▸ **TASK PROMPT**:
Repeat the material below. Keep every line exactly as written.

▸ **DATA BELOW**:
- - -

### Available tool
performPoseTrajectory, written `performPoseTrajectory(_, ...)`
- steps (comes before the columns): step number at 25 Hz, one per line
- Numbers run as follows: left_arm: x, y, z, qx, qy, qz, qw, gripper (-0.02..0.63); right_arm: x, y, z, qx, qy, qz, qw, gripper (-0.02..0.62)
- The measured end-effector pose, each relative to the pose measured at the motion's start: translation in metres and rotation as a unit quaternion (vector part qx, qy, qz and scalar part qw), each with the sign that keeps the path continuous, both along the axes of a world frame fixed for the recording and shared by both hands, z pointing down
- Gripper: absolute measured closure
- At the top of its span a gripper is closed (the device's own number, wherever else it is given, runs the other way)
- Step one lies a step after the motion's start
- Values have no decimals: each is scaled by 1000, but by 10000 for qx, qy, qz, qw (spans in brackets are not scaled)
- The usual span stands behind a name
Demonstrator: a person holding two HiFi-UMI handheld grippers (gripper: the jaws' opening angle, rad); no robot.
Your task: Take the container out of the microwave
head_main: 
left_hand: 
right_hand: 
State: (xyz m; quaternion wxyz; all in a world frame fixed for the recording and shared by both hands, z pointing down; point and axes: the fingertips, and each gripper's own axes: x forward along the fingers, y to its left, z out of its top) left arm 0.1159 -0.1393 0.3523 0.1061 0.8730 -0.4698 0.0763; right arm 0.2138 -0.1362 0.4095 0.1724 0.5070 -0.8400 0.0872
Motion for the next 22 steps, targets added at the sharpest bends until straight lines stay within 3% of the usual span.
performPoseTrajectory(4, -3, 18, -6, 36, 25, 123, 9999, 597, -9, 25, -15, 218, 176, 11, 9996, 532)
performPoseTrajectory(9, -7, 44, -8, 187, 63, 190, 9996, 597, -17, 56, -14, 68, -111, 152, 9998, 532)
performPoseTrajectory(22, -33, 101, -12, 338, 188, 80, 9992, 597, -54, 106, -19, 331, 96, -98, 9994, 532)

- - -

▸ **RESULT OF THE EXERCISE**:
### Available tool
performPoseTrajectory, written `performPoseTrajectory(_, ...)`
- steps (comes before the columns): step number at 25 Hz, one per line
- Numbers run as follows: left_arm: x, y, z, qx, qy, qz, qw, gripper (-0.02..0.63); right_arm: x, y, z, qx, qy, qz, qw, gripper (-0.02..0.62)
- The measured end-effector pose, each relative to the pose measured at the motion's start: translation in metres and rotation as a unit quaternion (vector part qx, qy, qz and scalar part qw), each with the sign that keeps the path continuous, both along the axes of a world frame fixed for the recording and shared by both hands, z pointing down
- Gripper: absolute measured closure
- At the top of its span a gripper is closed (the device's own number, wherever else it is given, runs the other way)
- Step one lies a step after the motion's start
- Values have no decimals: each is scaled by 1000, but by 10000 for qx, qy, qz, qw (spans in brackets are not scaled)
- The usual span stands behind a name
Demonstrator: a person holding two HiFi-UMI handheld grippers (gripper: the jaws' opening angle, rad); no robot.
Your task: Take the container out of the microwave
head_main: 
left_hand: 
right_hand: 
State: (xyz m; quaternion wxyz; all in a world frame fixed for the recording and shared by both hands, z pointing down; point and axes: the fingertips, and each gripper's own axes: x forward along the fingers, y to its left, z out of its top) left arm 0.1159 -0.1393 0.3523 0.1061 0.8730 -0.4698 0.0763; right arm 0.2138 -0.1362 0.4095 0.1724 0.5070 -0.8400 0.0872
Motion for the next 22 steps, targets added at the sharpest bends until straight lines stay within 3% of the usual span.
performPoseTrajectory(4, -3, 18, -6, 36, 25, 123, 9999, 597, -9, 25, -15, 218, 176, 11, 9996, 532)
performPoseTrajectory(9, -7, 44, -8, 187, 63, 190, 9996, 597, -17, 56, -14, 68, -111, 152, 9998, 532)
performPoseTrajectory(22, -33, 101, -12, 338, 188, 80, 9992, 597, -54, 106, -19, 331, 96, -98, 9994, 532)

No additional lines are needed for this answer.